Exercise. Three (distinguishable) orange balls are added to the box. Calculate the probability that 2 red balls and 3 green balls are drawn from the box if 6 balls are drawn from the box again. (Answer: ${\displaystyle {\frac {5}{77}}}$)

Solution

With 3 additional orange balls, the number of sample points in the sample space becomes ${\displaystyle {\binom {12}{6}}=924}$. The number of sample points in the event becomes ${\displaystyle \underbrace {\binom {3}{2}} _{\text{red}}\times \underbrace {\binom {4}{3}} _{\text{green}}\times \underbrace {5} _{\text{blue/orange}}=60}$ sample points. Thus, the probability is ${\displaystyle {\frac {60}{924}}={\frac {5}{77}}}$.

Example. Suppose there are 20 couples in a room, and we pick two people randomly from the room (such that all outcomes in the sample space are equally likely). Calculate the probability that the two people picked are a couple.

Solution.

We regard the two picks to be indistinguishable (or unordered). Then, there are ${\displaystyle {\binom {20}{2}}=190}$ equally likely sample points in the sample space (place 2 indistinguishable picks into 20 people with capacity 1). Also, the event that the two people picked are a couple has 20 sample points since there are 20 couples.

It follows that the probability is ${\displaystyle {\frac {20}{190}}={\frac {2}{19}}}$.

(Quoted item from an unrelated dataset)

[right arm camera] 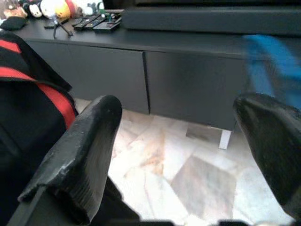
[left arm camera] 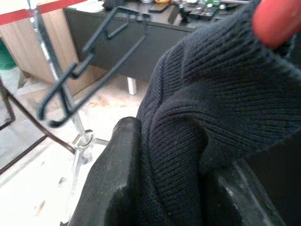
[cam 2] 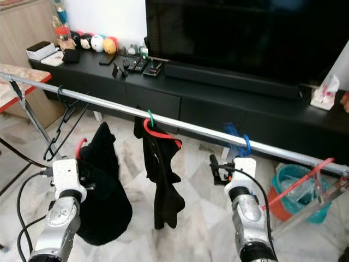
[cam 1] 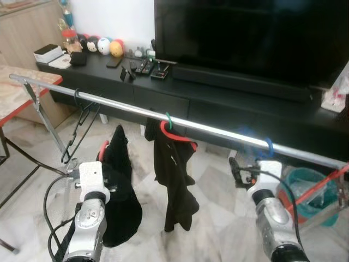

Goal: Hang hanger

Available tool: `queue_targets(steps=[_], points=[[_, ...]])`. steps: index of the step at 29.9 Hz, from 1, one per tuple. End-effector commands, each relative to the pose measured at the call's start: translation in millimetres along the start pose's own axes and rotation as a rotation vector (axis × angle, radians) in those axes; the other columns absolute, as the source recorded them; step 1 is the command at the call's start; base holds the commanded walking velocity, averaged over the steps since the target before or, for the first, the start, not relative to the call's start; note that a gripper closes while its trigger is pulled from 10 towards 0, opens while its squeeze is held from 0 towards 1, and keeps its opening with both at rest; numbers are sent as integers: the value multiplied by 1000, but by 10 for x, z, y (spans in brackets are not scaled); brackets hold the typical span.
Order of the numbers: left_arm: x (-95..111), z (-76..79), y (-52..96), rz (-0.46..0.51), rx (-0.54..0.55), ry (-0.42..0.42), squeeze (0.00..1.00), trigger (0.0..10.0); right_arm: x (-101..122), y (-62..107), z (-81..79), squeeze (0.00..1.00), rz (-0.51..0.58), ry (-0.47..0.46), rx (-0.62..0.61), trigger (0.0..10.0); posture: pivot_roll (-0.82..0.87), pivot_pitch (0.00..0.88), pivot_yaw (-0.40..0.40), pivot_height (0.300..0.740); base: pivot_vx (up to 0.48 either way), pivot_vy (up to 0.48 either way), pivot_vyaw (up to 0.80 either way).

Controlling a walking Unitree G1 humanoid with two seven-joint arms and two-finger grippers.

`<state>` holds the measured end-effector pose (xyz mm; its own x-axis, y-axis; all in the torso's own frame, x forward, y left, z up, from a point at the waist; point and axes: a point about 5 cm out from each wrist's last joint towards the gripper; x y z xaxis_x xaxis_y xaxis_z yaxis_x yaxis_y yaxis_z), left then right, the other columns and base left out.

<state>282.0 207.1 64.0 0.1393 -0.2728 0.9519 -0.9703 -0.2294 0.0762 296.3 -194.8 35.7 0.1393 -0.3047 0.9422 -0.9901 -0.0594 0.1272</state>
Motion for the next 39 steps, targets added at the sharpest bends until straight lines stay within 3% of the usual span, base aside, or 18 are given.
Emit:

Exercise. Regard the two picks as ordered and calculate the probability again (which should also be ${\displaystyle {\frac {2}{19}}}$).

Solution

In this case, there are ${\displaystyle 20\times 19=380}$ equally likely sample points in the sample space. Also, the event has ${\displaystyle 20\times 2=40}$ sample points (20 couples, two possible orderings for each couple). Hence, the probability is ${\displaystyle {\frac {40}{380}}={\frac {2}{19}}}$.

Example. Amy and Bob are playing a game where each of them roll the same fair dice once, and the player who gets a greater number from the roll wins. If both players get the same number from the roll, then they draw.

(a) Calculate the probability that Amy and Bob draw.

(b) Hence or otherwise, calculate the probability that Amy wins.

Solution.

(a) There are ${\displaystyle \underbrace {6} _{\text{Amy's roll}}\times \underbrace {6} _{\text{Bob's roll}}=36}$ outcomes in total. There are 6 outcomes where Amy and Bob draw (both get 1,2,3,4,5, or 6). It follows that the probability is ${\displaystyle {\frac {6}{36}}={\frac {1}{6}}}$.

(b) To calculate the probability, clearly one can count the number of outcomes where Amy wins. But here we offer an alternative and more convenient approach, which makes use the symmetry of the game. Notice that the situation for Amy and Bob is basically the same in the game (for each of them, there is another player doing the same thing as him/her, and the winning conditions are the same). So, the game is kind of symmetric. Thus, by the natural symmetry of the game, the probability that Amy wins and the probability that Bob wins are equal.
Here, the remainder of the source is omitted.